◆ Exercise prompt ◆
Here the job is to transcribe only the lines from the one containing "task: trace the" through the last line below, exactly as written; please leave out pictures.

◆ Given records ◆
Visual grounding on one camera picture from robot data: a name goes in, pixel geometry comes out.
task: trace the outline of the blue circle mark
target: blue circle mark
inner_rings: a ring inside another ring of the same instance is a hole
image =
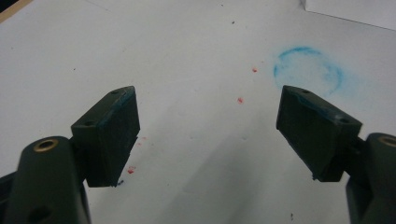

◆ Task response ◆
task: trace the outline of the blue circle mark
target: blue circle mark
inner_rings: a ring inside another ring of the same instance is a hole
image =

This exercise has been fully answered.